Well I have the pattern, how would I write an algorithm to implement this?

Paul Clapham
Sheriff
Posts: 22835
43
N. Hart wrote:Well I have the pattern, how would I write an algorithm to implement this?

It looks like you already have the basics of an algorithm:
2) The program in question asks for a year as input -- I will take that year mod X (where X is the number of elements in each cycle) and refer to the 'list' for the appropriate number. 23 corresponds to 2000 in my program. If 2000 is given, I want 23. If 2039 is given, I want 24 (I think?), the last number in the above sequence. This repeats for 1000 + years. If 2490 is given, I take it mod X (where X is the number of elements in the sequence before the WHOLE THING repeats), and then that answer I refer to in the list.

Looks like a good start. So why don't you give it a go and when you run into problems, post back here?

N. Hart
Greenhorn
Posts: 5
Paul Clapham wrote:
N. Hart wrote:Well I have the pattern, how would I write an algorithm to implement this?

It looks like you already have the basics of an algorithm:
2) The program in question asks for a year as input -- I will take that year mod X (where X is the number of elements in each cycle) and refer to the 'list' for the appropriate number. 23 corresponds to 2000 in my program. If 2000 is given, I want 23. If 2039 is given, I want 24 (I think?), the last number in the above sequence. This repeats for 1000 + years. If 2490 is given, I take it mod X (where X is the number of elements in the sequence before the WHOLE THING repeats), and then that answer I refer to in the list.

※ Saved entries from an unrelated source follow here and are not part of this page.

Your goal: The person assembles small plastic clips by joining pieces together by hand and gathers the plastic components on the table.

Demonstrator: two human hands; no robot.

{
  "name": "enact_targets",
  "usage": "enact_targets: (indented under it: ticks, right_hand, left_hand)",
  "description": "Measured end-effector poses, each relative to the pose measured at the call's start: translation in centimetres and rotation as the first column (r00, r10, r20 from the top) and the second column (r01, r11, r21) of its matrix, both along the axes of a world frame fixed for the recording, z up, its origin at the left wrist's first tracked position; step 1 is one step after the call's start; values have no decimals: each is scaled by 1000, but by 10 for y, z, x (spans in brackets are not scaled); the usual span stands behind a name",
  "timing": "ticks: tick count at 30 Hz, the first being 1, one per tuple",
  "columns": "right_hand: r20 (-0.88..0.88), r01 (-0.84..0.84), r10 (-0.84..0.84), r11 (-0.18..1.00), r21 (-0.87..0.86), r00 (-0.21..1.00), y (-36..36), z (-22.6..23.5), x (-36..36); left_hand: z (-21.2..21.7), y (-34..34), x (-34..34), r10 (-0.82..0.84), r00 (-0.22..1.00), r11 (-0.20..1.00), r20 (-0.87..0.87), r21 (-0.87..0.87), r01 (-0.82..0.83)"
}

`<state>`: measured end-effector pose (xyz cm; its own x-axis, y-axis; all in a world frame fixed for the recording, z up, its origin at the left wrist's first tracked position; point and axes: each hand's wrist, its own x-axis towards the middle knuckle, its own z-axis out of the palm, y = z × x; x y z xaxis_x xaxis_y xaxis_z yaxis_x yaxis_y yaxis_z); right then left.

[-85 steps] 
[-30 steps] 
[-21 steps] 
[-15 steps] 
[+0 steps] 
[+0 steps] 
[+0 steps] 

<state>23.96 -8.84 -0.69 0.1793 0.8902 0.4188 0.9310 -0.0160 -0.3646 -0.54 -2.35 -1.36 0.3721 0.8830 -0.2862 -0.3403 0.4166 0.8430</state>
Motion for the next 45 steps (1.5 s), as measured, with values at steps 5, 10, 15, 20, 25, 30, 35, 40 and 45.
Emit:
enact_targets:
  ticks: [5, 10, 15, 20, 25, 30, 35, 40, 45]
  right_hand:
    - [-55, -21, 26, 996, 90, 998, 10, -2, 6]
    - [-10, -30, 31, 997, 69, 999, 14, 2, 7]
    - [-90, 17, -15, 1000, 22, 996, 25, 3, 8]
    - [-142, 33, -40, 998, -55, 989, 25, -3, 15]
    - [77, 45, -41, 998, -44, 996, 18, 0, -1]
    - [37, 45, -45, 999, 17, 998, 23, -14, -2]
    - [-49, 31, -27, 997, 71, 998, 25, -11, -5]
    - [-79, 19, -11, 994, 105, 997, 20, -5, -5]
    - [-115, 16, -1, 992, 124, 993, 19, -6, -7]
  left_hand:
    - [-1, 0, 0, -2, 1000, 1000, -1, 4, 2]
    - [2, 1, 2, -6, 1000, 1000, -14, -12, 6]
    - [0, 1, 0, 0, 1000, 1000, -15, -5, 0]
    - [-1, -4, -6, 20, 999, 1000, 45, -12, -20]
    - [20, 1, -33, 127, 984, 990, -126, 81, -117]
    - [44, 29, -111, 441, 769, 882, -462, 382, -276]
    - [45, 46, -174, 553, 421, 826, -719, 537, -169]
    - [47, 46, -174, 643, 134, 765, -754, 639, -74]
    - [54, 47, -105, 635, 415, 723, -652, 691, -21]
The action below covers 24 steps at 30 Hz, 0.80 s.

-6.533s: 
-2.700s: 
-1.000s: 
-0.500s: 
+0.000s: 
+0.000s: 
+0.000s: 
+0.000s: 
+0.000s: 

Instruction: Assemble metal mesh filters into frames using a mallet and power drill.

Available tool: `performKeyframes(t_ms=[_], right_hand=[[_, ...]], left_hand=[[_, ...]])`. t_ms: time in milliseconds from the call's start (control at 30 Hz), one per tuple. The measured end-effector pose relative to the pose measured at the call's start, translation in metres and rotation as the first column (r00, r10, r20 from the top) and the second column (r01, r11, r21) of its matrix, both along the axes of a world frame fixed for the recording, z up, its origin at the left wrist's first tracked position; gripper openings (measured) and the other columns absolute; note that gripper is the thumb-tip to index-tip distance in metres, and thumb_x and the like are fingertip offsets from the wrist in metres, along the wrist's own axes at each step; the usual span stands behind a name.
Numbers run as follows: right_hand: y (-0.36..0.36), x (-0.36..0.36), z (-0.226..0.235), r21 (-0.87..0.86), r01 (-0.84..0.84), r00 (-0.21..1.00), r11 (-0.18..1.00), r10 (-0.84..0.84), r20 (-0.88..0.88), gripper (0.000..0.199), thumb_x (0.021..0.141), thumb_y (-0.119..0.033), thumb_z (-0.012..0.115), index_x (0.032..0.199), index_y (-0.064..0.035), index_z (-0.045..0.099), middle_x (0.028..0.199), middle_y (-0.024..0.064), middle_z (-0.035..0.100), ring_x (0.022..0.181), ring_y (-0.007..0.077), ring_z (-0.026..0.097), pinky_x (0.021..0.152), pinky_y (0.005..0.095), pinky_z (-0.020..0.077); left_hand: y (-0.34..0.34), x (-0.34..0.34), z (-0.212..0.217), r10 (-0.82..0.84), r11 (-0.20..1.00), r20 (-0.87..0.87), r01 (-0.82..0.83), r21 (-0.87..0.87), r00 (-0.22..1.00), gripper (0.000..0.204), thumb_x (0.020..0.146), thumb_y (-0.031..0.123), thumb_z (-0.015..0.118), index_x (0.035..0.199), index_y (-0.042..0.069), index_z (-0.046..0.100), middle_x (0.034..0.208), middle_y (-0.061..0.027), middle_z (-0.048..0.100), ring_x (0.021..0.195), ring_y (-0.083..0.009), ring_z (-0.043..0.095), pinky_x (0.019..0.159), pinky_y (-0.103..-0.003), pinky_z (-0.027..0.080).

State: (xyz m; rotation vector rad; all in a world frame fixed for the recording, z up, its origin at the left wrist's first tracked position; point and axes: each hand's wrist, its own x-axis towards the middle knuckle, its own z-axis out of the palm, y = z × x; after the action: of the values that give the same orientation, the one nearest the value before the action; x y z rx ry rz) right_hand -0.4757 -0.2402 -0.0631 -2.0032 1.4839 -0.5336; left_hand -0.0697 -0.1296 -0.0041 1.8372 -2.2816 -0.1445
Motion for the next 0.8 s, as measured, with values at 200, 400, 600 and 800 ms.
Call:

Looks like a good start. So why don't you give it a go and when you run into problems, post back here?

Wait but I don't know how to implement this at all, like how do I put all these numbers in an array and then refer back to that array?

Paul Clapham
Sheriff
Posts: 22835
43
If you don't know how to use arrays then reading a tutorial would be your best course of action. Somebody here might decide to spend half an hour writing one for you just for this post, but really you're better off reading a tutorial that's already been written. Here's the Oracle tutorial: Arrays.

In general to find a tutorial for topic X in Java then the keywords Java X tutorial are very likely to find one, or many.

Carey Brown
Saloon Keeper
Posts: 3329
46
Here's an outline for the code. The significant algorithm is a calculation for Julian Day. Julian day is the continuous count of days since the beginning of the Julian Period. You can find the formula for it in Wikipedia. From there you can apply your modulus to get the day of week. Then you can compute the Nth day of week in a given year and month. Thanks Giving is the fourth Thursday in the month of November.

dayOfWeek() builds on JulianDay() and nthDayInMonth builds on dayOfWeek().